### Exercise aim
Top to bottom, every record is to be copied word for word.

[Entries taken from a collection]
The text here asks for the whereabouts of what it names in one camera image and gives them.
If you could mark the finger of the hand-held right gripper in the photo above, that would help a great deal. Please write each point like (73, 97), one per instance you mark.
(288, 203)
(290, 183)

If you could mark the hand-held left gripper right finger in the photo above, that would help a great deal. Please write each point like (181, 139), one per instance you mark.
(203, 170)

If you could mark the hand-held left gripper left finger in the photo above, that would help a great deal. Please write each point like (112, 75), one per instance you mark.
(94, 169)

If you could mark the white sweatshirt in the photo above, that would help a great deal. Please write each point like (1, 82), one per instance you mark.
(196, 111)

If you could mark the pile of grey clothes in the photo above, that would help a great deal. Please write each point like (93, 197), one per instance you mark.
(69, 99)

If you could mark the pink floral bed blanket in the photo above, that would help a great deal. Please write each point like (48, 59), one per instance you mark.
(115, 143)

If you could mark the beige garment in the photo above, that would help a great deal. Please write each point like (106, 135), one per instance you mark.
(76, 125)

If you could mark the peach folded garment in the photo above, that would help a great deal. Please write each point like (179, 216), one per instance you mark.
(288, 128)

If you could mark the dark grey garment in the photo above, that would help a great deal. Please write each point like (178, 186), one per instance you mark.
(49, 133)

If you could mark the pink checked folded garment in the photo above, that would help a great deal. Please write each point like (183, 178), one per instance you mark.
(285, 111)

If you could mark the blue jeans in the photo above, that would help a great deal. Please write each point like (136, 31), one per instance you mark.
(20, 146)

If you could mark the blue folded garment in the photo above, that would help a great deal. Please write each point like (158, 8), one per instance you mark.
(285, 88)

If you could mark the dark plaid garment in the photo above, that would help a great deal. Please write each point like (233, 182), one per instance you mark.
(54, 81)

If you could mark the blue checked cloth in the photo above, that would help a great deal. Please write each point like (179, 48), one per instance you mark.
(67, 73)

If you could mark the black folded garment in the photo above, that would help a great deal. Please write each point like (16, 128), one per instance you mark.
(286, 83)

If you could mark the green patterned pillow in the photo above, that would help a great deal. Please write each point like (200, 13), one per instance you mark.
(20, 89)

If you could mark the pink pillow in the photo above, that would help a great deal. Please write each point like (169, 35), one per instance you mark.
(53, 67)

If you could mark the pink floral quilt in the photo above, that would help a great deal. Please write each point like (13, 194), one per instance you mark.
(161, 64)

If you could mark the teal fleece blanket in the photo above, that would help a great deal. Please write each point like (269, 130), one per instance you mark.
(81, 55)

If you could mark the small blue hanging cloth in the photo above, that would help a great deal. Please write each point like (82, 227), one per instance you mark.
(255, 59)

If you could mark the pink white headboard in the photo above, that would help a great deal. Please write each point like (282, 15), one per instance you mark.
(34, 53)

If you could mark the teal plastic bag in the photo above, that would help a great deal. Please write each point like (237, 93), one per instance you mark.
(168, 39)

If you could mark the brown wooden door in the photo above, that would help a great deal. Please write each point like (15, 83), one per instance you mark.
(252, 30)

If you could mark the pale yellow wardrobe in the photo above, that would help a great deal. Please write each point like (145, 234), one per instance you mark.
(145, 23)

### Result below
The text here asks for the whereabouts of what it names in one camera image and gives them.
If you could mark the finger of the hand-held right gripper in the photo above, that would help a great deal. Please write each point like (73, 97), one per instance you mark.
(288, 203)
(290, 183)

If you could mark the hand-held left gripper right finger in the photo above, that would help a great deal. Please write each point like (181, 139), one per instance you mark.
(203, 170)

If you could mark the hand-held left gripper left finger in the photo above, that would help a great deal. Please write each point like (112, 75), one per instance you mark.
(94, 169)

If you could mark the white sweatshirt in the photo above, that would help a great deal. Please write each point like (1, 82), one per instance you mark.
(196, 111)

If you could mark the pile of grey clothes in the photo above, that would help a great deal. Please write each point like (93, 197), one per instance you mark.
(69, 99)

If you could mark the pink floral bed blanket in the photo above, that would help a great deal. Please write each point like (48, 59), one per instance you mark.
(115, 143)

If you could mark the beige garment in the photo above, that would help a great deal. Please write each point like (106, 135), one per instance you mark.
(76, 125)

If you could mark the peach folded garment in the photo above, that would help a great deal. Please write each point like (179, 216), one per instance you mark.
(288, 128)

If you could mark the dark grey garment in the photo above, that would help a great deal. Please write each point like (178, 186), one per instance you mark.
(49, 133)

If you could mark the pink checked folded garment in the photo above, that would help a great deal. Please write each point like (183, 178), one per instance you mark.
(285, 111)

If you could mark the blue jeans in the photo above, that would help a great deal. Please write each point like (136, 31), one per instance you mark.
(20, 146)

If you could mark the blue folded garment in the photo above, that would help a great deal. Please write each point like (158, 8), one per instance you mark.
(285, 88)

If you could mark the dark plaid garment in the photo above, that would help a great deal. Please write each point like (233, 182), one per instance you mark.
(54, 81)

If you could mark the blue checked cloth in the photo above, that would help a great deal. Please write each point like (179, 48), one per instance you mark.
(67, 73)

If you could mark the black folded garment in the photo above, that would help a great deal. Please write each point like (16, 128), one per instance you mark.
(286, 83)

If you could mark the green patterned pillow in the photo above, that would help a great deal. Please write each point like (200, 13), one per instance you mark.
(20, 89)

If you could mark the pink pillow in the photo above, that would help a great deal. Please write each point like (169, 35), one per instance you mark.
(53, 67)

If you could mark the pink floral quilt in the photo above, that would help a great deal. Please write each point like (13, 194), one per instance you mark.
(161, 64)

If you could mark the teal fleece blanket in the photo above, that would help a great deal. Please write each point like (269, 130), one per instance you mark.
(81, 55)

If you could mark the small blue hanging cloth in the photo above, that would help a great deal. Please write each point like (82, 227), one per instance you mark.
(255, 59)

If you could mark the pink white headboard in the photo above, that would help a great deal. Please write each point like (282, 15), one per instance you mark.
(34, 53)

If you could mark the teal plastic bag in the photo above, that would help a great deal. Please write each point like (237, 93), one per instance you mark.
(168, 39)

If you could mark the brown wooden door in the photo above, that would help a great deal. Please write each point like (15, 83), one per instance you mark.
(252, 30)

If you could mark the pale yellow wardrobe in the photo above, that would help a great deal. Please write each point like (145, 234), one per instance you mark.
(145, 23)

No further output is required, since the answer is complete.